WHAT THE TASK ASKS ::
Once the line containing "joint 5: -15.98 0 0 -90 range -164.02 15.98" is found in the records below, return it and each following line exactly, up to and including the line containing "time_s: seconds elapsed", and nothing else.

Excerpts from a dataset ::

________________

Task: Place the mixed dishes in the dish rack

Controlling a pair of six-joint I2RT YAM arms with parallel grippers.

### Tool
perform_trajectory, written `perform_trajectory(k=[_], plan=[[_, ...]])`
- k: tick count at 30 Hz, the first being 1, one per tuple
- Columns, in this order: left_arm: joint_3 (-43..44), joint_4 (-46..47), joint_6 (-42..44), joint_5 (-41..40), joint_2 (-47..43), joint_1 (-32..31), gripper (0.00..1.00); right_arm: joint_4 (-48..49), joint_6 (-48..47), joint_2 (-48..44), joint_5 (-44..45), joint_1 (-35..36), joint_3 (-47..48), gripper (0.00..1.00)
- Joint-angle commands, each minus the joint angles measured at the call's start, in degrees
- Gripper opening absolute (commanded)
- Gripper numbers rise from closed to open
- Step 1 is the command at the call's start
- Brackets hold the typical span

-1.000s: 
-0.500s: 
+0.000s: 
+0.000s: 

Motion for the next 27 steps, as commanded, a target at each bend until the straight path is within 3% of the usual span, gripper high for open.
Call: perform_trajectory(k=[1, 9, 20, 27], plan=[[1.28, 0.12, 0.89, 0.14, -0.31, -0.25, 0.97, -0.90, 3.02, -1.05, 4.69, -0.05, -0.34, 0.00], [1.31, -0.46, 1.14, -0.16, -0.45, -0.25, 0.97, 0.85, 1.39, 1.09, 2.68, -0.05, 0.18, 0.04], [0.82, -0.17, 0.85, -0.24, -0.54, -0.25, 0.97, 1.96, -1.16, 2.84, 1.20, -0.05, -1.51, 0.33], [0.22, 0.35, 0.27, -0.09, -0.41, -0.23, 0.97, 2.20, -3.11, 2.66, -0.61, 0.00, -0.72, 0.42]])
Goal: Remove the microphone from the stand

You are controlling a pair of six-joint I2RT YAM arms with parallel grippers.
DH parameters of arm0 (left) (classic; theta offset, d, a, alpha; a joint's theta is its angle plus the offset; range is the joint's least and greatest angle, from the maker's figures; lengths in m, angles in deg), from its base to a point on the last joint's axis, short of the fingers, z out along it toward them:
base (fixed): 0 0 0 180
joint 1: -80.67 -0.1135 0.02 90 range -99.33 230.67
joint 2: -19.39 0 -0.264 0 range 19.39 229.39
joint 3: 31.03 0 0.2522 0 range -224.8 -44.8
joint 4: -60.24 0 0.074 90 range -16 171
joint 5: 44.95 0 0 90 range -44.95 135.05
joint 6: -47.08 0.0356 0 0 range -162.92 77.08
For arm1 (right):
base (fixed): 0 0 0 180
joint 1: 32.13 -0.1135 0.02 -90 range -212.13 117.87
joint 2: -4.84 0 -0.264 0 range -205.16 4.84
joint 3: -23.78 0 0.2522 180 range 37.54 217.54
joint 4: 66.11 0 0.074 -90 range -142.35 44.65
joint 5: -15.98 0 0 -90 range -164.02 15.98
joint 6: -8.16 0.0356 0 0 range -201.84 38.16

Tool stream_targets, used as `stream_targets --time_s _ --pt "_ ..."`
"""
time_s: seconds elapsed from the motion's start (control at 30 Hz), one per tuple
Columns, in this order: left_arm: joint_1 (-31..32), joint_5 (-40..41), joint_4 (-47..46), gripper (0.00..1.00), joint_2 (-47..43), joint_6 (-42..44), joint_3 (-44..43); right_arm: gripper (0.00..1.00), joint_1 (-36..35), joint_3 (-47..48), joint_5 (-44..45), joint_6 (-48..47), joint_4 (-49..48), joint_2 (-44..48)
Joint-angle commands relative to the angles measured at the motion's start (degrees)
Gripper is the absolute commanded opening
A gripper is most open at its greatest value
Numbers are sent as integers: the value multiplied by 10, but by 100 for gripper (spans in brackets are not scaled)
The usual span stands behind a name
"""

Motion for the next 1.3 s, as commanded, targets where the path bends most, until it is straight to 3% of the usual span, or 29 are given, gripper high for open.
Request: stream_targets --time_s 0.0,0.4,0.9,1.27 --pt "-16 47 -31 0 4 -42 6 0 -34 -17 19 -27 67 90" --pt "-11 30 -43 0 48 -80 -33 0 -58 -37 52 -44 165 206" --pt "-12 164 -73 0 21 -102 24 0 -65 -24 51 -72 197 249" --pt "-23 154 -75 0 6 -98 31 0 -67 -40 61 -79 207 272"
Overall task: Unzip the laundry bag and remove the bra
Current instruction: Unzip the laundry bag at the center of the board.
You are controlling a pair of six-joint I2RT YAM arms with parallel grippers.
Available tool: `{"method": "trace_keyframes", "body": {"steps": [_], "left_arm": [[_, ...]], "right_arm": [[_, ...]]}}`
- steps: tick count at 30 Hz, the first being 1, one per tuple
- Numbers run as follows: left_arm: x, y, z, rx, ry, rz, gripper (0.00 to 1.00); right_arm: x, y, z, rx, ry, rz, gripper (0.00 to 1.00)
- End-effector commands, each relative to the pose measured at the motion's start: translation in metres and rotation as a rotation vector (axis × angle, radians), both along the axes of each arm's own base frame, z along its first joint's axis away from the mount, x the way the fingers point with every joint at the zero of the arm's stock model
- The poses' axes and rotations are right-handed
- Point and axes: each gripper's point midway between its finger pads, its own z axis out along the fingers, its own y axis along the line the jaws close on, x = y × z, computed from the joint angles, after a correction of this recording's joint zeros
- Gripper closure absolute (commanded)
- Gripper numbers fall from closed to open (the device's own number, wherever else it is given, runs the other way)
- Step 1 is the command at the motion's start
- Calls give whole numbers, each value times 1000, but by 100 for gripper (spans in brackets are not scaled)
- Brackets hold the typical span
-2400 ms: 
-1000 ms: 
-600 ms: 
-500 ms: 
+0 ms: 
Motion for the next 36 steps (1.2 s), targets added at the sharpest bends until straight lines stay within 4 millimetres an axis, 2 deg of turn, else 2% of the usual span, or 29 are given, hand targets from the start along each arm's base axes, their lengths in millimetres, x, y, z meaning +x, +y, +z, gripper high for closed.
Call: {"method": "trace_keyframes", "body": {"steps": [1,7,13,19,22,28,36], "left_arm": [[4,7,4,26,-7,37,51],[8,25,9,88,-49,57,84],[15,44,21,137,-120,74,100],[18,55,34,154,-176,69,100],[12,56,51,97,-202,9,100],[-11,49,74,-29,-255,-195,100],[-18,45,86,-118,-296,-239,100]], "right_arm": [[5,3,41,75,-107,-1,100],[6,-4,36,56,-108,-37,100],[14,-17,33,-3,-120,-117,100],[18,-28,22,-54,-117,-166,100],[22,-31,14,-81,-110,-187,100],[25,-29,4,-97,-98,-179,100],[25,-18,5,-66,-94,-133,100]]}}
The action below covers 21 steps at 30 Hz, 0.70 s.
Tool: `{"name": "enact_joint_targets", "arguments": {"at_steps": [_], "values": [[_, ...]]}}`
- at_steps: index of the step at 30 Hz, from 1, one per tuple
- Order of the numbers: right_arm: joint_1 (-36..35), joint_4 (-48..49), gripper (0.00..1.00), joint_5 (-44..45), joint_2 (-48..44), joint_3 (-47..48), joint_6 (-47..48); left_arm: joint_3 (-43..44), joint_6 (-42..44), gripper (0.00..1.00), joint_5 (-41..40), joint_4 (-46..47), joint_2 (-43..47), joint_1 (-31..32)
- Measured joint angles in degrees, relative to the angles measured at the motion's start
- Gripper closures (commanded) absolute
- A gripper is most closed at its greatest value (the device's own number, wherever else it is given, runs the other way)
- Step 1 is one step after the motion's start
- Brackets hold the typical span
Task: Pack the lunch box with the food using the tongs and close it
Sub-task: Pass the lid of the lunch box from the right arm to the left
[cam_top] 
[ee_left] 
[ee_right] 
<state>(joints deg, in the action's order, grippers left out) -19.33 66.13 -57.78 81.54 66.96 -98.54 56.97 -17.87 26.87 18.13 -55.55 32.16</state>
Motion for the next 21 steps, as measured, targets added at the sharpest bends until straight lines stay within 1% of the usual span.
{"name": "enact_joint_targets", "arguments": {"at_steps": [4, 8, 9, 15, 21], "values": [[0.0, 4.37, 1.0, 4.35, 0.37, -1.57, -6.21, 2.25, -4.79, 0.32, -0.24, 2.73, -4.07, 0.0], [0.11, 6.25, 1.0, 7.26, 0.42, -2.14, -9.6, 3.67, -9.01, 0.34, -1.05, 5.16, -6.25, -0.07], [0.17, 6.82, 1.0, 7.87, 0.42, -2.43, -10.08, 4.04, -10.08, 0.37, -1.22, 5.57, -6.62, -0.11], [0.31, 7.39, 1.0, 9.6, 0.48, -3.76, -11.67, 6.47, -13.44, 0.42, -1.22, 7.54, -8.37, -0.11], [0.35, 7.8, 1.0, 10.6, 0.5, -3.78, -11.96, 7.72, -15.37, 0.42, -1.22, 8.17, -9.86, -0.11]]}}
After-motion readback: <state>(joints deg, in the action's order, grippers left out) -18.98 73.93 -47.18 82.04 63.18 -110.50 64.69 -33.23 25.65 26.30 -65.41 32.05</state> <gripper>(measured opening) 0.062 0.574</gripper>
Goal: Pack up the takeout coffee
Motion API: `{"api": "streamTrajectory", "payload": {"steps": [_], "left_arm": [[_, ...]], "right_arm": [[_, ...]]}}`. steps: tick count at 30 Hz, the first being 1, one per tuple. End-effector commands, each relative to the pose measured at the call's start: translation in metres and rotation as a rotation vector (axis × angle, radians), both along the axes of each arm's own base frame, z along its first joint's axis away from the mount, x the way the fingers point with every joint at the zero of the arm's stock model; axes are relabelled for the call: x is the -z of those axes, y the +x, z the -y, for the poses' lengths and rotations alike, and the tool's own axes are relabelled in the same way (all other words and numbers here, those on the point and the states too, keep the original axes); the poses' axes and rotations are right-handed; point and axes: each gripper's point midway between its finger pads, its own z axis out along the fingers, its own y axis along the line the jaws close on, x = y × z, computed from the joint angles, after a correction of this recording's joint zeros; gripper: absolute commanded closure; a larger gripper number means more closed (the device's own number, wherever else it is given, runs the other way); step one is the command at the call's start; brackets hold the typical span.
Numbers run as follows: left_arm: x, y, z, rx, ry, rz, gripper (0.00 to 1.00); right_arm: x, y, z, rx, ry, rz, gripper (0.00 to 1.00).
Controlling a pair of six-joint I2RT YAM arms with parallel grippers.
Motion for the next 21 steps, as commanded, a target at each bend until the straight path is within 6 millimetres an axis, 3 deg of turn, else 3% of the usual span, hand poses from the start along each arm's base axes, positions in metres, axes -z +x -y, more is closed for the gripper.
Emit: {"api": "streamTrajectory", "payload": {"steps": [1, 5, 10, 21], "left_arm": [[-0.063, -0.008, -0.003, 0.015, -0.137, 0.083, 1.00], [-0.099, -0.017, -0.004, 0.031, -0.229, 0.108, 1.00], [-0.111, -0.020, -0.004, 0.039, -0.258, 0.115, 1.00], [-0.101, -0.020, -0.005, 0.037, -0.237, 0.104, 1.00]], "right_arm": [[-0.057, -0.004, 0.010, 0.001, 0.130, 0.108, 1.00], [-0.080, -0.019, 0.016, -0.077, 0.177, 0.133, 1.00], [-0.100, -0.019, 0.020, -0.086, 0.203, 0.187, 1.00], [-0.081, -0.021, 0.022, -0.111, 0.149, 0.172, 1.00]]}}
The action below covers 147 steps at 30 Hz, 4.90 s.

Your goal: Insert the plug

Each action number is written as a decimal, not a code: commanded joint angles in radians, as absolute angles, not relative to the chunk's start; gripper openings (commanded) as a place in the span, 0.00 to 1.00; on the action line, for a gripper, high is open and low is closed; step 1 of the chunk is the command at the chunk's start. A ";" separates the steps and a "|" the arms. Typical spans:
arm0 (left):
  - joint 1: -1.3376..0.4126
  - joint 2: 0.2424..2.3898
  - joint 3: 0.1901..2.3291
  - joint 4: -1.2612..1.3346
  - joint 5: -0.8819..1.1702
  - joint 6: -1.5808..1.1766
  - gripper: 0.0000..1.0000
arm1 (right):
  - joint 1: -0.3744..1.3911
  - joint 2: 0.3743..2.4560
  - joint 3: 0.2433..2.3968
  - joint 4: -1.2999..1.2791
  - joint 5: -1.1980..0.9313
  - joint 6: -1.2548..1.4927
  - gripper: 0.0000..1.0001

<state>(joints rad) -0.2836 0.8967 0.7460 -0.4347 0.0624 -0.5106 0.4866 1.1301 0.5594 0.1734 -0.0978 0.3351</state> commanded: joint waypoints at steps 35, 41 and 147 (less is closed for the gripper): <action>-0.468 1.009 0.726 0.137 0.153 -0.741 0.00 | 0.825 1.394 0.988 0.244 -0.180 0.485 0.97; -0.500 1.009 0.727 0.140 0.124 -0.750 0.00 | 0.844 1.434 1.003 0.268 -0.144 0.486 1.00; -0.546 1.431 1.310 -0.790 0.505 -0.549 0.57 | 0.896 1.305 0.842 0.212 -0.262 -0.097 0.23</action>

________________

OUTPUT FOR THIS TASK ::
joint 5: -15.98 0 0 -90 range -164.02 15.98
joint 6: -8.16 0.0356 0 0 range -201.84 38.16

Tool stream_targets, used as `stream_targets --time_s _ --pt "_ ..."`
"""
time_s: seconds elapsed from the motion's start (control at 30 Hz), one per tuple

The requested output has now been given in full.